Lolita is Charlotte’s twelve-year old daughter who cuts across as a young innocent and very flirtatious girl. Lolita’s true traits are in parallel antagonism of what most of us tend to decipher through our readership.

Initially while her mother was still alive, Lolita was very flirtatious with Humbert. Although she might have been oblivious of her behaviors, she was aware that Humbert was noting it. Humbert narrates how the young girl would secretly sneak into his room while he was not there. He further notes that she was very curious of things and thus he could trick her into his room by placing things that would tend to draw her curiosity (Melnick 2011).

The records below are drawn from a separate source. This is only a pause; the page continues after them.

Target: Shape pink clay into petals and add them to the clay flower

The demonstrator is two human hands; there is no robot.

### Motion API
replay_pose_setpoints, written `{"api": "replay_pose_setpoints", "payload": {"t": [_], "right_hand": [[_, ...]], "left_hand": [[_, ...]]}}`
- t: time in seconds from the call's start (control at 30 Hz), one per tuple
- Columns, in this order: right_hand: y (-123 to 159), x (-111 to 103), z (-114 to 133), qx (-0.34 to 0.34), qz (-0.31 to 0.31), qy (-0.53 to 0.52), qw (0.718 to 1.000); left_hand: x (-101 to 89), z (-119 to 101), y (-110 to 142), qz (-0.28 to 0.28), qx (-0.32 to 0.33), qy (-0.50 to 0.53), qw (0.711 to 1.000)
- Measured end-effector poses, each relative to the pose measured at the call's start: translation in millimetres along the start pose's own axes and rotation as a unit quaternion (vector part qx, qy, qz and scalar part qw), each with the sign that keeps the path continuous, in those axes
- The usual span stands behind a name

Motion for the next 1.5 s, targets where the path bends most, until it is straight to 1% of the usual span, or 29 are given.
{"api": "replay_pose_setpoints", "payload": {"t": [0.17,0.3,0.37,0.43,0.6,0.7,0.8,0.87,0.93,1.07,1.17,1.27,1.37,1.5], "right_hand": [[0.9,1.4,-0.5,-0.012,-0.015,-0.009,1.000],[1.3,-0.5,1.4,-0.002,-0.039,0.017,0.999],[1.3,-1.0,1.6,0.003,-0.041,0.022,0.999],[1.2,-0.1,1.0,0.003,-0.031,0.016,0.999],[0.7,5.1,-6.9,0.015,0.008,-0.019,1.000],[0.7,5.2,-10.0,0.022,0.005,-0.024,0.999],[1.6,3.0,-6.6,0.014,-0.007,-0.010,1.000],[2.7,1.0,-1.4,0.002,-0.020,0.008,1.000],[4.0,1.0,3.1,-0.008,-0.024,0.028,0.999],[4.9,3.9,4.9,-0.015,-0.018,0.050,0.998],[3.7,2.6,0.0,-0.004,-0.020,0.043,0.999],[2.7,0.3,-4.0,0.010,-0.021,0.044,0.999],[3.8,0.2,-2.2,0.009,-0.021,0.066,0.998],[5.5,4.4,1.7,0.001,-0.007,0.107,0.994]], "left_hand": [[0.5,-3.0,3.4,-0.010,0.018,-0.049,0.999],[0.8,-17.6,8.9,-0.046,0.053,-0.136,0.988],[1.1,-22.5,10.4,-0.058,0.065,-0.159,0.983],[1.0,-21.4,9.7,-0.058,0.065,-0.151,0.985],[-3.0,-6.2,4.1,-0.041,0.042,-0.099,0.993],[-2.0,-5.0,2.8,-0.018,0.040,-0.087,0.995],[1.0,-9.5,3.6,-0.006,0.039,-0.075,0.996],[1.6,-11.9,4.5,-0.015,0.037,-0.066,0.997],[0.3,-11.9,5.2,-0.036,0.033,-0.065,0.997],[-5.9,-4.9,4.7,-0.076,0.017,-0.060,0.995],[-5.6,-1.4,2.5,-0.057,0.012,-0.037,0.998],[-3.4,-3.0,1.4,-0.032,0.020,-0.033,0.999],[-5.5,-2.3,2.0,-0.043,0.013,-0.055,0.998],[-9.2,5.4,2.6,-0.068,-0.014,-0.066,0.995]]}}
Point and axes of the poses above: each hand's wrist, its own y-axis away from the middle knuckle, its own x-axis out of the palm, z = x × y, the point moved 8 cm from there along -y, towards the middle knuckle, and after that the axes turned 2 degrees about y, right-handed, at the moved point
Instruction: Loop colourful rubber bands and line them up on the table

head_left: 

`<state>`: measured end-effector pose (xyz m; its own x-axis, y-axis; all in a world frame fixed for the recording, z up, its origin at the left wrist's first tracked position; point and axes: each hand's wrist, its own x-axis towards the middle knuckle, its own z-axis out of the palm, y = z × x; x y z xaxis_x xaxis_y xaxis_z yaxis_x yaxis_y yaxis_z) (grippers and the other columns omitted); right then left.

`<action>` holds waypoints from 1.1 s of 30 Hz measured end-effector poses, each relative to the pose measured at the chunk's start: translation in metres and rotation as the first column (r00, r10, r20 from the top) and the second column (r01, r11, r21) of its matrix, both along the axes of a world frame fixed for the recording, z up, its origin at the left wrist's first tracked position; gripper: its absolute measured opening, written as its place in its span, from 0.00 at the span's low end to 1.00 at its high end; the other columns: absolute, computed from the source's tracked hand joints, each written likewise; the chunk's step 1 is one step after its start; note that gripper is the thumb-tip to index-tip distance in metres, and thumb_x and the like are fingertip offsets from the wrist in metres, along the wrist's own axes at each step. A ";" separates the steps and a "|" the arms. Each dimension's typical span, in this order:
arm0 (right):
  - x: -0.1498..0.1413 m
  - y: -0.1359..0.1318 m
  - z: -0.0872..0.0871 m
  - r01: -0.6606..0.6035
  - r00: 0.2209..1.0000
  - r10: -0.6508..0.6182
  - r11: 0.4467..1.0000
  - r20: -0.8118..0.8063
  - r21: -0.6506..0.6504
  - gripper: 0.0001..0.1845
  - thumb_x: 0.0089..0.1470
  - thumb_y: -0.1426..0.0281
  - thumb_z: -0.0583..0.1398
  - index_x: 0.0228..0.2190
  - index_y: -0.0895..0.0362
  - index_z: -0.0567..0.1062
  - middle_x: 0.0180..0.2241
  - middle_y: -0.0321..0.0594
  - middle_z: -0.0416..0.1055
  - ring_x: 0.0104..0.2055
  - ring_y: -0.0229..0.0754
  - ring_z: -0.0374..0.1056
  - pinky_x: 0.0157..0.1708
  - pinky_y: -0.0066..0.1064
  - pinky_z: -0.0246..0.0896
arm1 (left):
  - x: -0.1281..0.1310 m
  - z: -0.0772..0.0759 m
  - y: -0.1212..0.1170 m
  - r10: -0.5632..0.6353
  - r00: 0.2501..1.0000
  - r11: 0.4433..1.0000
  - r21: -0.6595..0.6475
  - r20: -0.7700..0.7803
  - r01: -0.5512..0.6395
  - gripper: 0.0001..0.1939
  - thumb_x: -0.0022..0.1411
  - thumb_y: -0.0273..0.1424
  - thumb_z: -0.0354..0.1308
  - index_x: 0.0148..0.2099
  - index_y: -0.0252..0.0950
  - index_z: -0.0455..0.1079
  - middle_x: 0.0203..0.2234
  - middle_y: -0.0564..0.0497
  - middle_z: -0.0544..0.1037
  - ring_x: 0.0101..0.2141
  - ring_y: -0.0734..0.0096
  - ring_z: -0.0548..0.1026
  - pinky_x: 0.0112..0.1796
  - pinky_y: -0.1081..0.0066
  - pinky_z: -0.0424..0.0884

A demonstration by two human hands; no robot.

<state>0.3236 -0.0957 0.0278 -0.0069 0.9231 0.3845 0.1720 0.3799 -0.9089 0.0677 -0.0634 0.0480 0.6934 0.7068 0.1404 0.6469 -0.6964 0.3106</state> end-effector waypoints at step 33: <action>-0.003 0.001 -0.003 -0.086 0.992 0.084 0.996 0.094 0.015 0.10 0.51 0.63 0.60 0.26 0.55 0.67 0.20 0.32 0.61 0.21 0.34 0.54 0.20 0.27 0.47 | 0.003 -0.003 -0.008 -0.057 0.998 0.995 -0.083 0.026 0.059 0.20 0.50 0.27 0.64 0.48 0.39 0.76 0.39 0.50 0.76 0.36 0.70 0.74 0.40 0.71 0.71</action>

After Charlotte’s death, Humbert goes to pick Lolita from her summerc school. Surprisingly, even after being told that her mother had fallen sick and had been admitted in the hospital, Lolita does not insist on seeing her but rather agrees to spend the night in a hotel with Humbert. In addition, Humbert tells us how she readily agreed to take a drink at the motel which he had put a sedative drug which he refers to as Vitamin X. The fact that this minor agreed to take a drink without questioning presents to the reader another side of Lolita that we didn’t know. We are left to assume that probably this might not have been the first time she was drinking (Melnick 2011).

After a failed attempt by Humbert to share a bed with Lolita that night, Humbert notes that he was astonished on the following morning when she initiated sex herself. He was, however, even to learn that he was not the first person to share a bed with Lolita as she had already done it with a female tent mate and with another male friend of hers while they had gone camping. Clearly, Lolita is not the darling we would have wished to endear. She has done a lot of things at her age some of which morally conscious readers would not approve of. This indicates that probably Lolita was aware of her flirtations with Humbert all along (Stockton 1882).

Later on, Lolita agrees to go along with Humbert from motel to motel in New England without complaints. In fact, she agrees to play a daughter to Humbert during the day and then in a swift twist, change her role to that of a lover during the night. This exposes her complicity and her compromising tendency.

She later confides with her mother’s long time friend identified as Quill who checks her out of the hospital where she had been admitted after falling sick during their country tour with Humbert. This separates her from Humbert. In the narration, we get to learn that she was starting to view Humbert as an unnecessary bother in her life.

Undoubtedly, Lolita is part and parcel of the complicit characters in the novel just like Humbert. However, her complicity is much more concealed and most often left to the imagination of the reader unlike that one of Humbert who acts a villain all through the story line (Stockton 1882).